In a 42-minute audio message uploaded to the internet the group's Syrian-born spokesman, who has taken the adopted name of Shaykh Abu Muhammad al-Adnani, mocks recent US air strikes and the moves to build an international coalition against Islamic State.

Addressing President Obama, the spokesman says: "Is this all you are capable of doing in this campaign of yours? Are America and all its allies... unable to come down to the ground?"

No military response?

Two things emerge clearly from the various references to the US-led campaign to confront IS in the Middle East.

The US and French air strikes in Iraq are causing IS real damage - it has no effective military response to them - and for a number of reasons it really wants the US to commit ground troops to the battlefield.

"They are aching for a conflict with the West," commented Dr Peter Neuman, Director of the International Centre for the Study of Radicalisation, in London.

Image source, Dabiq / Islamic State (IS)
Image caption,

It was Shaykh Abu Muhammad al-Adnani's first comments since the US and France began air strikes in Iraq

"The execution videos [of Western hostages] were bait to provoke an over-reaction. As soon as there are Western boots on the ground it then becomes the old narrative of the West versus Islam and they can claim they are fighting the occupation. They are trying to suck us in."

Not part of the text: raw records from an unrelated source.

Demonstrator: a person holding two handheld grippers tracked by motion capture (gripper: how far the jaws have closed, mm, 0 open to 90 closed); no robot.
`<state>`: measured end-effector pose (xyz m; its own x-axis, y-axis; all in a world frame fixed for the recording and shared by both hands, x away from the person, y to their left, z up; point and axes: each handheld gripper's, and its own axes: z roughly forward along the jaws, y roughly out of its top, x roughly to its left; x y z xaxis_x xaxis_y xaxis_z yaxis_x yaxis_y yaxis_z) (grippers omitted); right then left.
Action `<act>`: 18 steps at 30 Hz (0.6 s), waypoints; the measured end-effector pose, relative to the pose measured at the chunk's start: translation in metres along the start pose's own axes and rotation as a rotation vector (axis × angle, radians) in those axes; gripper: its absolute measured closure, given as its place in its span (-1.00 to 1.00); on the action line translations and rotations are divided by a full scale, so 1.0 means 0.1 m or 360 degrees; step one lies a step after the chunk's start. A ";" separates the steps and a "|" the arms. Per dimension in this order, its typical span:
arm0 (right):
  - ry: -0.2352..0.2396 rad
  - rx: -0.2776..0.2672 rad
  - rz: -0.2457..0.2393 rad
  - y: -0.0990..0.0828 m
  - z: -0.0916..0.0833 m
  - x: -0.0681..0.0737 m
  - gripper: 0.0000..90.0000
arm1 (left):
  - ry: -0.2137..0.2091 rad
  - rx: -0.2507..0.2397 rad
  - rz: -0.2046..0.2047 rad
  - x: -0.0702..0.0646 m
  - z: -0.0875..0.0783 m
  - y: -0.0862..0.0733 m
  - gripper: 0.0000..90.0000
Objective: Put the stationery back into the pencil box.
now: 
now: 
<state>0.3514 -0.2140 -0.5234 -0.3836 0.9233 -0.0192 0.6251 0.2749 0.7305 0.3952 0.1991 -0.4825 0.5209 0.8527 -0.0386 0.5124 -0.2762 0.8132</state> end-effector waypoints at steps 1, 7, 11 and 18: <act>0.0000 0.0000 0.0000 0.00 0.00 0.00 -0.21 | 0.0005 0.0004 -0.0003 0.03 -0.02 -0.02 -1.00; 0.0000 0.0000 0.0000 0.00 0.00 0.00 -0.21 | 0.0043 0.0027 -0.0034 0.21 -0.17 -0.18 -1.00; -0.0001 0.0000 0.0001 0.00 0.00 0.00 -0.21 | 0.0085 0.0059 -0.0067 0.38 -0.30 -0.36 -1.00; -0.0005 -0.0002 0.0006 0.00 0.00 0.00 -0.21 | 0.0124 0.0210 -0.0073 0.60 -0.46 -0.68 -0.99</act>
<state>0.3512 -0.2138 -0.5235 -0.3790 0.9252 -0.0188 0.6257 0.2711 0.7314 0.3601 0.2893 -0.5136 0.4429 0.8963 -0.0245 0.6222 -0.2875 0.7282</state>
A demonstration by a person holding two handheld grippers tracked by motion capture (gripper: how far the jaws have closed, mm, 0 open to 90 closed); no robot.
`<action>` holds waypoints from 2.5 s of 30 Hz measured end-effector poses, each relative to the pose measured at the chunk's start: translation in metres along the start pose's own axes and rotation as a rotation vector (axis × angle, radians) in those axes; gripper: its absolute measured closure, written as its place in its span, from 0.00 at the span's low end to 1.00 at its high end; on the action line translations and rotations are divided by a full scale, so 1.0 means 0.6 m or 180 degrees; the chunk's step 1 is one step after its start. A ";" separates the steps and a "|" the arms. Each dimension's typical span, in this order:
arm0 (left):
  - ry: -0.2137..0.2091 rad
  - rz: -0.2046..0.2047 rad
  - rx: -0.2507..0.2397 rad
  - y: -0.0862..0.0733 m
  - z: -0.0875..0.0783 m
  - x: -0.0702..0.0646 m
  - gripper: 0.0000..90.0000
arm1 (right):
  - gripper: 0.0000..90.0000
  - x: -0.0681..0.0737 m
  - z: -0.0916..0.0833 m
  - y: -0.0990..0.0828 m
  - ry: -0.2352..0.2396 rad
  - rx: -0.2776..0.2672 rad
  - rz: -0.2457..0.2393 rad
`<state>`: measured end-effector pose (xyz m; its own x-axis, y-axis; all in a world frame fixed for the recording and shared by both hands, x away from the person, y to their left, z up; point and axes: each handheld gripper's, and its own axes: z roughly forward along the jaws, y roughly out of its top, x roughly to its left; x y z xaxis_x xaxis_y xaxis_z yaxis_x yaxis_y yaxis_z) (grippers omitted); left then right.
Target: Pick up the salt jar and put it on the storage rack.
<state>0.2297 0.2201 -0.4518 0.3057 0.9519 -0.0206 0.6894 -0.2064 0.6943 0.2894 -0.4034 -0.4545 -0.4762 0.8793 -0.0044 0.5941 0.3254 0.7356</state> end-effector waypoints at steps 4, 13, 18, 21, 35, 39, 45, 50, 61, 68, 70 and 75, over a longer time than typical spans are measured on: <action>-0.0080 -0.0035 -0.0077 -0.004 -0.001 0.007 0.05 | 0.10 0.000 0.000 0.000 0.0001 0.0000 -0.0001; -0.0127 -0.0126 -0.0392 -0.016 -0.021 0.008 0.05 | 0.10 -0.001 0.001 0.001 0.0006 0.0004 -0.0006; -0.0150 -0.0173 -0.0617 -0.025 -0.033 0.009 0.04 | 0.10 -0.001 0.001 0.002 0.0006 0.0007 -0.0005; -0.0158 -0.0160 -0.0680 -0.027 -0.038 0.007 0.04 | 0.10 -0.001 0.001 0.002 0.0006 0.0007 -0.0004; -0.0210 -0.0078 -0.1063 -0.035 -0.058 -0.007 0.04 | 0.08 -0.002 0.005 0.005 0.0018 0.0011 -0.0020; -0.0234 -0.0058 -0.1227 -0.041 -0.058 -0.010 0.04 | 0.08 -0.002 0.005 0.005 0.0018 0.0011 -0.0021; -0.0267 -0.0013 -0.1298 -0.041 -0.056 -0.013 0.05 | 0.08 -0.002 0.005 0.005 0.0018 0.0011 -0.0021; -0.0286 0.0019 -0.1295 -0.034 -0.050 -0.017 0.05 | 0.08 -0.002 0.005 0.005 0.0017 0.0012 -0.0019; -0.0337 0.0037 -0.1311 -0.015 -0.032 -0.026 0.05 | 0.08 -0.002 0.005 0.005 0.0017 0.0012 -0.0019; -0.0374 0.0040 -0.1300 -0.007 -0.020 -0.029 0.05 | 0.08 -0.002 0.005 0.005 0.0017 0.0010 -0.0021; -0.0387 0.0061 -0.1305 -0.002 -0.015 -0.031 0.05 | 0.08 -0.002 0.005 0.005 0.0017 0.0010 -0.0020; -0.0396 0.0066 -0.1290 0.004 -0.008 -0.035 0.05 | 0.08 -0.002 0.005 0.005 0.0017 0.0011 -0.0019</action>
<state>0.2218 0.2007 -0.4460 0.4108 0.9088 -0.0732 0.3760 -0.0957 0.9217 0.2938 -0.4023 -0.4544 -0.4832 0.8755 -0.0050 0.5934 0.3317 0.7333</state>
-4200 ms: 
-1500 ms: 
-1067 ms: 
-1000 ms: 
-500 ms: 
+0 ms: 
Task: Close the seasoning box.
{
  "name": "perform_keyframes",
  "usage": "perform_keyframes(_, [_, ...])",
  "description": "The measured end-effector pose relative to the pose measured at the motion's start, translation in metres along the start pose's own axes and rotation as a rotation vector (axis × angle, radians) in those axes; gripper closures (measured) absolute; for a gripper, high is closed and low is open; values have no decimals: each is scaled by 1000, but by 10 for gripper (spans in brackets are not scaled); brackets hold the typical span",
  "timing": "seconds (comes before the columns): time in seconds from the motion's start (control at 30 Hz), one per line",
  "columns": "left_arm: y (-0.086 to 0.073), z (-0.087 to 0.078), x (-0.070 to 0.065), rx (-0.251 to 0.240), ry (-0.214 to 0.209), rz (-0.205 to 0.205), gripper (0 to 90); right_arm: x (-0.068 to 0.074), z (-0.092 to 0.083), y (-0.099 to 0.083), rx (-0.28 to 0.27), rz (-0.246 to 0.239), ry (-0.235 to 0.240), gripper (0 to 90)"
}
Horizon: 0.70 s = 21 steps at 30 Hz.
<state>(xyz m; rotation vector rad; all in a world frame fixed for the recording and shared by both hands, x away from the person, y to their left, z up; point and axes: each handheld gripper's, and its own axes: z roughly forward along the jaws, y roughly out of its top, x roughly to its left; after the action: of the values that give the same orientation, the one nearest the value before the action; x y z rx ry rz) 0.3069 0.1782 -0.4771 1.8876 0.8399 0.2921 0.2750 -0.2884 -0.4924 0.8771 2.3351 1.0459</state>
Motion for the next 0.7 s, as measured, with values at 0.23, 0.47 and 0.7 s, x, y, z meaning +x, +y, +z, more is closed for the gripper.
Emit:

After a lightning advance across northern and western Iraq in June, IS took control of town after town, capturing Iraq's second city of Mosul, the strategic Mosul Dam and threatening to overrun the Kurdish capital of Irbil.

But since then, US air strikes in support of Iraqi and Kurdish ground troops have halted the IS advance in many places and driven their forces off the Mosul Dam and out of several towns.

'War booty'

Last week the French air force joined in, launching from a base in the UAE. Australia is sending a squadron of Super Hornet attack jets, while Britain is still debating whether to expand its air operations from reconnaissance and humanitarian aid to an active combat role.

A number of countries, including Britain, have been supplying arms and ammunition to the forces confronting IS.

Image source, EPA
Image caption,

US fighter jets have been carrying our air strikes in Iraq since August

But IS's spokesman poured scorn on this in his speech, reminding the US that it had already captured much of the modern American weaponry supplied to Iraq's army which fled before their advance.

"Send arms and equipment to your agents and dogs... send them very much, for it will end up as war booty in our hands. Look at your armoured vehicles, machinery, weapons and equipment. It is in our hands. Allah granted it to us. We fight you with it."

Since the weak and demoralised Iraqi army is considered incapable of taking on IS itself, there has been speculation that US combat troops may have to return to Iraq to help it, having withdrawn in 2011.

President Obama, David Cameron and other Western leaders have publicly asserted there will be no "boots on the ground", although close to 1,000 US military personnel are already in Iraq.

Image source, AP
Image caption,

The extremist group now controls large swathes of territory in both Iraq and Syria

A number of military and political commentators, including the former British Prime Minister Tony Blair, have said it will be impossible to eradicate IS without a ground offensive.

The IS spokesman seemed certain of it, saying: "You will pay the price when your sons are sent to wage war against us and they return to you as disabled amputees, or inside coffins, or mentally ill."

For Islamic State, the prospective benefits of Western troops engaging them on the ground are obvious.

They would at last have a chance to fight soldiers at close quarters, with all the propaganda impact that would have on people in the West.

But above all, it would turn a regional conflict that is predominantly pitting Muslim against Muslim into a global jihad against "Crusaders", which could see IS's recruitment soar exponentially.